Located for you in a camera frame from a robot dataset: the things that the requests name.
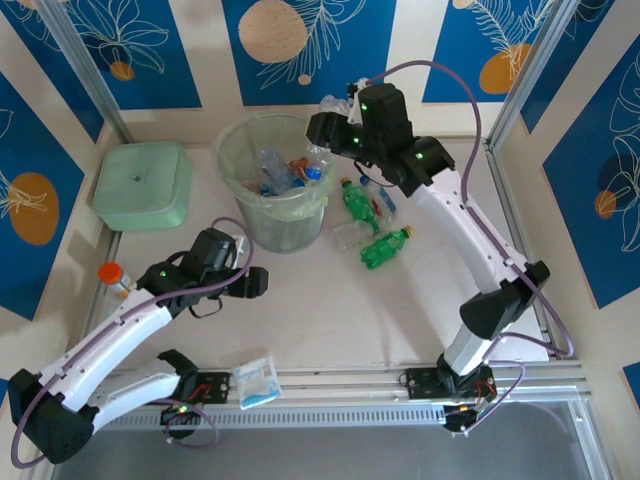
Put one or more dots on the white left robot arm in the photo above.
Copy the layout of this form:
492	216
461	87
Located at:
110	340

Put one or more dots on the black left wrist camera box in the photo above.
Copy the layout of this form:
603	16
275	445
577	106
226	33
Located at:
252	284

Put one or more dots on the long aluminium base rail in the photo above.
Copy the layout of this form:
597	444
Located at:
340	382

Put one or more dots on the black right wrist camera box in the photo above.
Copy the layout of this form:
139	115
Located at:
320	131

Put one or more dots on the aluminium side rail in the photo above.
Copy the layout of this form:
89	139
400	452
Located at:
507	195
111	247

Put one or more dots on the orange-capped pill bottle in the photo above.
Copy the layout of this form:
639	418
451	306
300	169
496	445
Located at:
114	277

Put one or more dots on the small clear bottle blue cap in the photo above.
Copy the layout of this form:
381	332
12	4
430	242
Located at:
386	200

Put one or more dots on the green soda bottle yellow cap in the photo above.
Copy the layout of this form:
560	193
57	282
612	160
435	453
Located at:
382	247
357	202

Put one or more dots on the white blue tissue packet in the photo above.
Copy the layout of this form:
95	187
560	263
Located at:
256	381

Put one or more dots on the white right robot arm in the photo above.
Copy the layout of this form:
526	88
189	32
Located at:
465	225

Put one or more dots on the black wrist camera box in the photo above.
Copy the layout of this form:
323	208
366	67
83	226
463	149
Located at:
252	284
320	131

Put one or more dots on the translucent green bin liner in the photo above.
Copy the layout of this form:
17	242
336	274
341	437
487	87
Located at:
310	197

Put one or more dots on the aluminium frame post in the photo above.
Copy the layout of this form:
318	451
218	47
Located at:
530	75
85	70

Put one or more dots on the grey metal sheet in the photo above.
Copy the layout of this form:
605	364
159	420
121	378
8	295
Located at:
325	460

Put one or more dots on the clear white-capped blue-labelled bottle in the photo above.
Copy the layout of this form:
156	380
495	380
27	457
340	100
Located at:
274	170

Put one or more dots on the small clear plastic packet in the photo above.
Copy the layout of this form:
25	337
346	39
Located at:
109	307

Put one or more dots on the clear crushed plastic bottle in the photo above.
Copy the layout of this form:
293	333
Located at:
350	236

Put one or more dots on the black controller board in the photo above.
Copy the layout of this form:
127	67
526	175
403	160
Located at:
177	417
460	420

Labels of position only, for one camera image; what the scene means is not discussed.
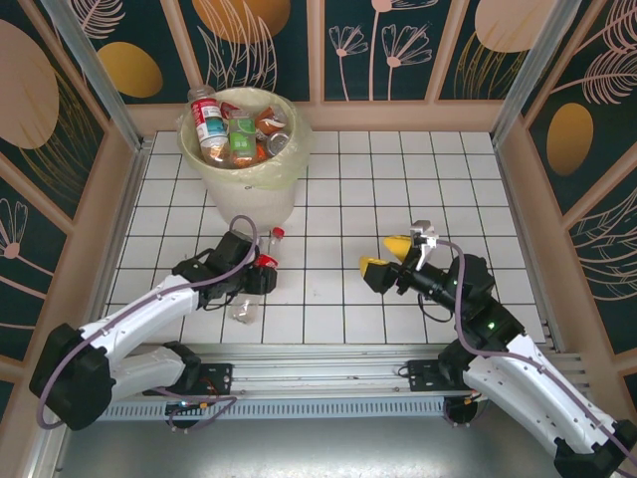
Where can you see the clear unlabelled bottle white cap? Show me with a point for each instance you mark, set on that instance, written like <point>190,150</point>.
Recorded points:
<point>277,143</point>

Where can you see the yellow power connector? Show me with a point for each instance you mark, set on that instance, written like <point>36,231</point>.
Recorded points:
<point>470,400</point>
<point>204,406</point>

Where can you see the bottle red white green label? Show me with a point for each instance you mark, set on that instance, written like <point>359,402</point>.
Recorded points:
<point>206,117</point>

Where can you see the aluminium frame post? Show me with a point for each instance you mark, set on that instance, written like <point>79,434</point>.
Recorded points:
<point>537,70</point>
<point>74,37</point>

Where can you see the aluminium side rail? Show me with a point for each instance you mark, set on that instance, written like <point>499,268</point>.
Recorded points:
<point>519,209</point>
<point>125,209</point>

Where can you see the clear bottle small red label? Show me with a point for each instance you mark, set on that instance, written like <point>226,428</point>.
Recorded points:
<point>244,311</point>

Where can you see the crushed bottle green label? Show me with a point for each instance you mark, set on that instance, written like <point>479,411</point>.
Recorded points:
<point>241,132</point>

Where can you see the dark red label bottle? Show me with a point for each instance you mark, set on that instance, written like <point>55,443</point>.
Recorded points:
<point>231,107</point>

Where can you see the crushed copper brown bottle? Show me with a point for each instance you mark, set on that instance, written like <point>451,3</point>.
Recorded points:
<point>271,118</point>

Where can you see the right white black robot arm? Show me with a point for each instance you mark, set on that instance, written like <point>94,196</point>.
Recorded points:
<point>537,388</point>

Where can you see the grey sheet metal panel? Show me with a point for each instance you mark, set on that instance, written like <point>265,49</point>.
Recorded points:
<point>318,448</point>

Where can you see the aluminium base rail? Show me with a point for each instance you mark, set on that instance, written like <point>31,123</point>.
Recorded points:
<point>318,371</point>

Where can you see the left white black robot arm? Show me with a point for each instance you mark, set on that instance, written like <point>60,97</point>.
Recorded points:
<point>139,309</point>

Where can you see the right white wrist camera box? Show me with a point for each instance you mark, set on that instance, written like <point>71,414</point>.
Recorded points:
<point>423,231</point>

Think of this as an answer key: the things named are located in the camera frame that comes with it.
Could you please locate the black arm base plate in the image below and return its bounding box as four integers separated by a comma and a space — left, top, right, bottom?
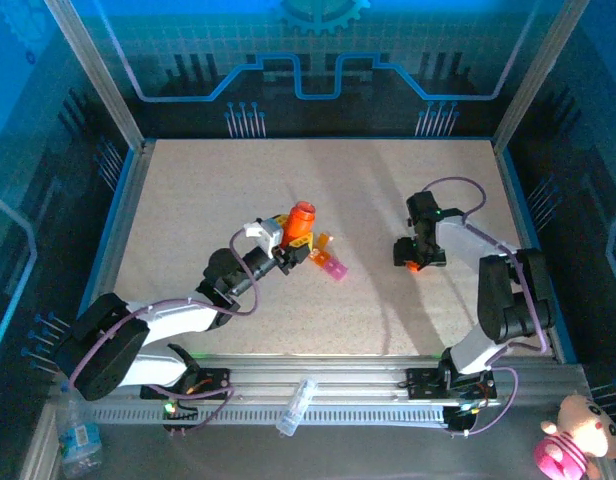
405, 367, 499, 401
139, 367, 232, 401

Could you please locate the orange pill bottle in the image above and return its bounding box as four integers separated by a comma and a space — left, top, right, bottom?
280, 201, 319, 249

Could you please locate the aluminium frame rail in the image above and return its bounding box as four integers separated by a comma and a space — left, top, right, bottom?
50, 352, 592, 429

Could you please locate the orange pill organizer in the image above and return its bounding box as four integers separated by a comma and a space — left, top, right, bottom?
307, 232, 337, 271

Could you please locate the aluminium frame post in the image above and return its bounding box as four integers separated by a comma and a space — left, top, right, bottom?
492, 0, 592, 154
42, 0, 147, 154

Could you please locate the slotted grey cable duct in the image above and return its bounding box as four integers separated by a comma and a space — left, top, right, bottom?
90, 404, 452, 427

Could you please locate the pink and beige plush toy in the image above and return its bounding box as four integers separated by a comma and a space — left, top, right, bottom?
532, 393, 616, 480

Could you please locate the clear empty plastic bottle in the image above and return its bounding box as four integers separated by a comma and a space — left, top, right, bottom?
275, 377, 319, 437

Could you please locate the water bottle with blue label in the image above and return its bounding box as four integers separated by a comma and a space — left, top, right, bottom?
55, 379, 104, 479

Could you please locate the pink pill organizer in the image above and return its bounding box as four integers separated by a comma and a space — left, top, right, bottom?
323, 258, 350, 284

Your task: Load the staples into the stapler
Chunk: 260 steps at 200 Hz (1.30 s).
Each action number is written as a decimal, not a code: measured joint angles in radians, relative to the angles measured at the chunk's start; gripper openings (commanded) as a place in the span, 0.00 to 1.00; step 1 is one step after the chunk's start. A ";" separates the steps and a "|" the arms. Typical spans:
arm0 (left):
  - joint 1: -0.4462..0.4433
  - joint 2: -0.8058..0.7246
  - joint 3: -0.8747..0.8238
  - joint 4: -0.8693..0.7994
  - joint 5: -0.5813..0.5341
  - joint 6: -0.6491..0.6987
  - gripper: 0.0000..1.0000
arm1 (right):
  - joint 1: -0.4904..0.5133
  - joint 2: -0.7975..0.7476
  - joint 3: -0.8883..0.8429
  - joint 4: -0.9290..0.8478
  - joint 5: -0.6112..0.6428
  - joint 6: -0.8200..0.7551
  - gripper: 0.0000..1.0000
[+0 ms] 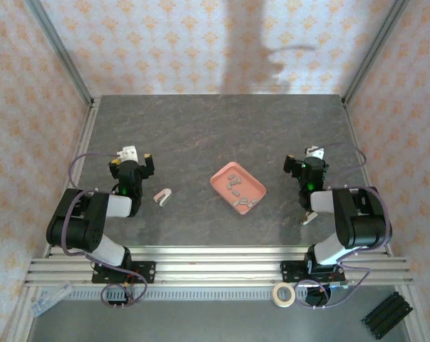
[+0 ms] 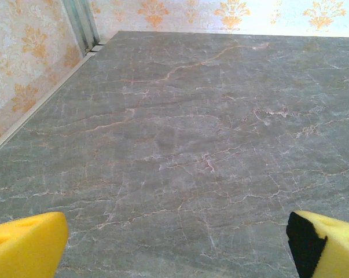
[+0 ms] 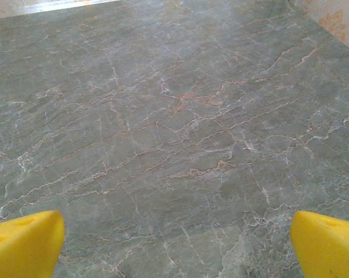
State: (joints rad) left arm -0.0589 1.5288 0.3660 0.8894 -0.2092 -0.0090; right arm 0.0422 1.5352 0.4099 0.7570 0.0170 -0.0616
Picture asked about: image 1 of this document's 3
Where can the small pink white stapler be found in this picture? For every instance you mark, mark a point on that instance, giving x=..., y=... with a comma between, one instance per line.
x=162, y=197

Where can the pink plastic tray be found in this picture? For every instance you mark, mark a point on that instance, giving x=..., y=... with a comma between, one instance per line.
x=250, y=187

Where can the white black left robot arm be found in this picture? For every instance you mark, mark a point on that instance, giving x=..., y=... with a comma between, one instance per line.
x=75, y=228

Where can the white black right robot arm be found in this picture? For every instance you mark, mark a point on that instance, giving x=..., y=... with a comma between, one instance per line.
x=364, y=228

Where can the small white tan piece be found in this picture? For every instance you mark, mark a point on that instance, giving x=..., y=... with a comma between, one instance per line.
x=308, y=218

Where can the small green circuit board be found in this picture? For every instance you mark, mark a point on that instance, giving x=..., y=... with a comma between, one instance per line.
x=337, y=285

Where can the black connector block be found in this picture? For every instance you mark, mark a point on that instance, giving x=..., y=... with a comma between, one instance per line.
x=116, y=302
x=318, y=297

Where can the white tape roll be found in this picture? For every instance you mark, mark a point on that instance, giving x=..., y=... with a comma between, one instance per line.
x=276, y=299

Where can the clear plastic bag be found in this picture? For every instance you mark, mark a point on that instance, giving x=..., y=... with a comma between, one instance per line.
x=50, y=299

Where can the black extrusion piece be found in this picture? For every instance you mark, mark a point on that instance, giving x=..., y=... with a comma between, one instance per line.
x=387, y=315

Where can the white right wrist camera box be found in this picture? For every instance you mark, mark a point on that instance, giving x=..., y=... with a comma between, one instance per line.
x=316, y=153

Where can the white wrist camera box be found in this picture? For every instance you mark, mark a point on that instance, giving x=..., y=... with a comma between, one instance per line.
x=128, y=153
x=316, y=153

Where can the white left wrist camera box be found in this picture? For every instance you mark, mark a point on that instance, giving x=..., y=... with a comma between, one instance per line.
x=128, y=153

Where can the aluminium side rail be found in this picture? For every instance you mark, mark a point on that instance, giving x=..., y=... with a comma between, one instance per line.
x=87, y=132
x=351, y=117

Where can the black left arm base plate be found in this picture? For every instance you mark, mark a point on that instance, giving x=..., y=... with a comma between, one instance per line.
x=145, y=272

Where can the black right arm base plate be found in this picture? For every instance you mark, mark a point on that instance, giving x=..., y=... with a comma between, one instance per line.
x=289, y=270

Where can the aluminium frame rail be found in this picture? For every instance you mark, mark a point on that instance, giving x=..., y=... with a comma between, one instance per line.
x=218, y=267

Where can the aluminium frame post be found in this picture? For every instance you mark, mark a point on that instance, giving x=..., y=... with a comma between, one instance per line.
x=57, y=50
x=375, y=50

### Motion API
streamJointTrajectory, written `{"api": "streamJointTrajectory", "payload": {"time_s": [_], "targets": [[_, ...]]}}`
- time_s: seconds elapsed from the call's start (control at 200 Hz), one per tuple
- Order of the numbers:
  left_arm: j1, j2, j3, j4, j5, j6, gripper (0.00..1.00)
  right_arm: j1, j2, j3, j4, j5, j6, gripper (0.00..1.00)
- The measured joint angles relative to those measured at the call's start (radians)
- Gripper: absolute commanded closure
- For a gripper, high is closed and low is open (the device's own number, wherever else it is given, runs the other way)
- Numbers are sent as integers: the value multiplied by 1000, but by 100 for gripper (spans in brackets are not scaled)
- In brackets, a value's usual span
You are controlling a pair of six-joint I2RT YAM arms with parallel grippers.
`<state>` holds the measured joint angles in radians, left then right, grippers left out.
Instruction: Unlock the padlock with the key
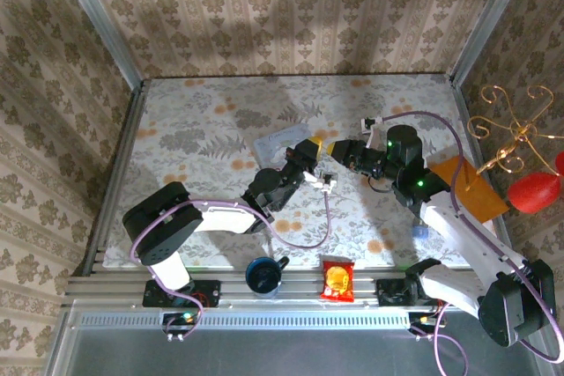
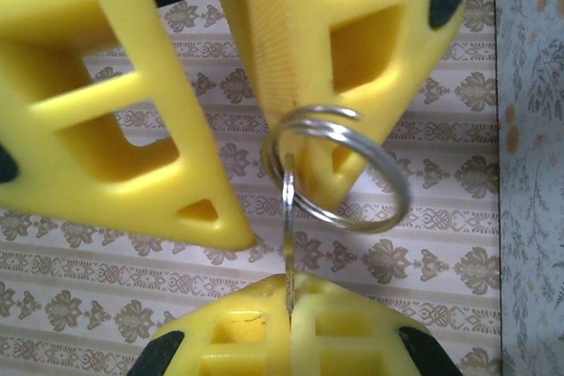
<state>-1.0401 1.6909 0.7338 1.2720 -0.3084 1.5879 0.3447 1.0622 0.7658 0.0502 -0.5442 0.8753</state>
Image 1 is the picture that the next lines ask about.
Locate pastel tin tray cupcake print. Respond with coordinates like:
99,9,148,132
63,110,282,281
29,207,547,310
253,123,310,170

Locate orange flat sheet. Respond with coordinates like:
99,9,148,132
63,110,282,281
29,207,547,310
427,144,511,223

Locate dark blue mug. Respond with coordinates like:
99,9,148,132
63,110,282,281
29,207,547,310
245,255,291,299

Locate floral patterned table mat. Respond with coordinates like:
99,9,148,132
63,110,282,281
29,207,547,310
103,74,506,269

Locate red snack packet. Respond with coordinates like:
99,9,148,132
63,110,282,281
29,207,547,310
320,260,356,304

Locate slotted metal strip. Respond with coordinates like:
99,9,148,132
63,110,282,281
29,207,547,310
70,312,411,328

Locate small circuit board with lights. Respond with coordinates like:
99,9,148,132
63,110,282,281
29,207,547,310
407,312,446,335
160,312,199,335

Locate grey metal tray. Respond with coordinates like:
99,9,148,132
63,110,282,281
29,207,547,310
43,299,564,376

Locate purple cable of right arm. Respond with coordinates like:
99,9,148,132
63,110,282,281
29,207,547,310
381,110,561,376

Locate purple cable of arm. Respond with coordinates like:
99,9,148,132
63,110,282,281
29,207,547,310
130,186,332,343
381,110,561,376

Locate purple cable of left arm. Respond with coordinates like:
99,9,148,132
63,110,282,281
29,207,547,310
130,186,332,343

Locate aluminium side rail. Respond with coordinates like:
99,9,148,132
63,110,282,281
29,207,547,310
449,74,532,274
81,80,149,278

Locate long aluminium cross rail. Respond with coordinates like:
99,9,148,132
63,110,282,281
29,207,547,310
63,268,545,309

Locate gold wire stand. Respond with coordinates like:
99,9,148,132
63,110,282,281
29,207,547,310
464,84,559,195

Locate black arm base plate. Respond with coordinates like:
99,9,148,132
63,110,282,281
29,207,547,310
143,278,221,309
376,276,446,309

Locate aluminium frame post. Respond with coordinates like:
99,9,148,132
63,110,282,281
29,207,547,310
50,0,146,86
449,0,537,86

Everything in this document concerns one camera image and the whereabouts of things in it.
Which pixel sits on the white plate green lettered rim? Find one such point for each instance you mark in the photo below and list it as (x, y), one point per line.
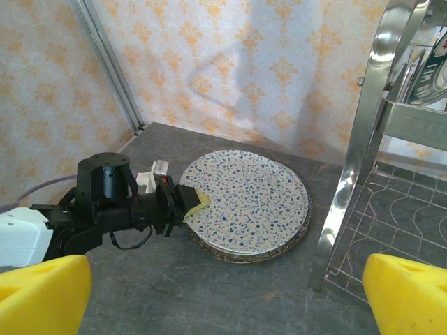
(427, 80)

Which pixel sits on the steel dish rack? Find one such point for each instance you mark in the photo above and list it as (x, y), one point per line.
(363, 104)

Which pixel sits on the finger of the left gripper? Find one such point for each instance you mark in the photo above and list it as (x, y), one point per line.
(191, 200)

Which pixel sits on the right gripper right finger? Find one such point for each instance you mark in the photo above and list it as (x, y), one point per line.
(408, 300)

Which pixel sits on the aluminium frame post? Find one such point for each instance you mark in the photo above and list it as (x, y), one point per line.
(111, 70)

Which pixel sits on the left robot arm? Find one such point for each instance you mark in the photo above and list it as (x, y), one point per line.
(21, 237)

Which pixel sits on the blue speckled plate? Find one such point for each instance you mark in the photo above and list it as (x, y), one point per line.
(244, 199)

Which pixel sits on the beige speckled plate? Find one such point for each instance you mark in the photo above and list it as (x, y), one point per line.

**WHAT YOU WILL DO:** Look through the entries above; copy each line where the string "arms" appears.

**RESULT FOR THIS TASK:**
Each action number is written as a decimal, not a code: measured joint angles in radians, relative to the angles measured at the chunk's start; gripper openings (commanded) as a place in the span, 0.00 to 1.00; step 1 is one step after the chunk's start. A ";" separates the steps and a "|" the arms. Typical spans:
You are controlling a pair of six-joint I2RT YAM arms with parallel grippers.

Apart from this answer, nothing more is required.